More successful is the overall atmosphere of the workers’ camp and farm, conveying a sense of oppression even without visible fencing. It’s not only the coercion within the circumscribed spaces where the women work and live, which chips away at their initial solidarity, but the disregard of the world outside, where even those wanting to be their champions are so blinded by their first world conceptions that they’re incapable of being the advocates these women desperately need. Hasna’s problematic actions are meant to be seen through this lens, alongside the gradual revelation of her life back in Morocco, yet our interest in sticking with her comes more from Erradi’s compellingly flinty performance than the flawed character development.

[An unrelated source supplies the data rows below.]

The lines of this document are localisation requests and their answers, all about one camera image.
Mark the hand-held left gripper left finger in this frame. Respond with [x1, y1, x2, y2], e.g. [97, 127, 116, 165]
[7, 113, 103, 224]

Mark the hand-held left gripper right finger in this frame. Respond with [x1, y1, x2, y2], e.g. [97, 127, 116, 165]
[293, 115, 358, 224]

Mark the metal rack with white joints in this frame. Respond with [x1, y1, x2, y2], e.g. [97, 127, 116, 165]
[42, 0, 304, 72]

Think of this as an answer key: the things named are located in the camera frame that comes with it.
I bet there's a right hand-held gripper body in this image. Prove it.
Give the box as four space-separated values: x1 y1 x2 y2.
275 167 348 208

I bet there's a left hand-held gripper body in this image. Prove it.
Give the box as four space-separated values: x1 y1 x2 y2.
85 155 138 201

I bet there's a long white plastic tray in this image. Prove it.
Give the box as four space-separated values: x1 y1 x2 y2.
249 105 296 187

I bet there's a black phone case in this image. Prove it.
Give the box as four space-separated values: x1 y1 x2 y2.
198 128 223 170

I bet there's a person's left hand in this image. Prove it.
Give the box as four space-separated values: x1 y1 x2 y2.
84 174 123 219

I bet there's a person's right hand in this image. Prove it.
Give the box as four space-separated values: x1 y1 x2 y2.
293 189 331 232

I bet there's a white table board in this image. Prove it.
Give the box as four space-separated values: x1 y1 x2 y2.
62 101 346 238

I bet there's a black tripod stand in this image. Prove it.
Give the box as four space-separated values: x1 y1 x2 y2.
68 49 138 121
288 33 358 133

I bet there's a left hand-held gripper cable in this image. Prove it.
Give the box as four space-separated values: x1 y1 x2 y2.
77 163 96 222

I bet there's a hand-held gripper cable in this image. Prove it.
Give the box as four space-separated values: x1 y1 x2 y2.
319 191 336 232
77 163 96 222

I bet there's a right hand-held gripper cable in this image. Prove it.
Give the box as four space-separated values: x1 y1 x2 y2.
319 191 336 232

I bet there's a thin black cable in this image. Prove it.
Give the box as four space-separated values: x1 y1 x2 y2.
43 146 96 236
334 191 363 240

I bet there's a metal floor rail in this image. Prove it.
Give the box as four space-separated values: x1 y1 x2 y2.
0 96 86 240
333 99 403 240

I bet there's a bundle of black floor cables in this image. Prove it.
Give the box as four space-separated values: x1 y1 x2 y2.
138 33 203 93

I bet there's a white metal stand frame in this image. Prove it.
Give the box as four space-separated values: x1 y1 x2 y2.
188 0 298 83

Equally grabbing our attention is the overall mise-en-scène, with DP Tristan Galand (“Souleymane’s Story”) wielding a camera that roves along the endless rows of greenhouses, settling alongside the women with slightly nervous movements that help manifest their instability in this environment. The sudden shift of vision inside Iván’s house, with its more neutral lighting and fixed frame, acts as a necessary contrast, also conveyed through perceptive editing.